• THE PROBLEM:
Across the whole listing, find how many lines contain "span", then write that number and nothing else.

• DATA EXTRACT:
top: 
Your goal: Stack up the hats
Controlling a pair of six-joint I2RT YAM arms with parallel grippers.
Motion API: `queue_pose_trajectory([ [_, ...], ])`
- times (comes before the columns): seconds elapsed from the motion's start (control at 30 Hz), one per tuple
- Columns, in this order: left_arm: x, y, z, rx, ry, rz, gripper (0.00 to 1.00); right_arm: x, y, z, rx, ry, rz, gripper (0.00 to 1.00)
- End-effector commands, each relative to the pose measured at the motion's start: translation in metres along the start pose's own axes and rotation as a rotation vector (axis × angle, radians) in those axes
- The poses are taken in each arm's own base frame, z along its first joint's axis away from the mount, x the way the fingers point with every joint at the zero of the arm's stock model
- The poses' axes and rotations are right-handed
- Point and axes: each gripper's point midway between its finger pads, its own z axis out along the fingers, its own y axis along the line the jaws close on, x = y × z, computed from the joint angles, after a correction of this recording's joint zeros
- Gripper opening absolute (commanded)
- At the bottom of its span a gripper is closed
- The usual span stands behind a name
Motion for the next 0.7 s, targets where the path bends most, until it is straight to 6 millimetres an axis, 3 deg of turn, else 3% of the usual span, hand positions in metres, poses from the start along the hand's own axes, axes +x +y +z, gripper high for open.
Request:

• EXPECTED ANSWER:
3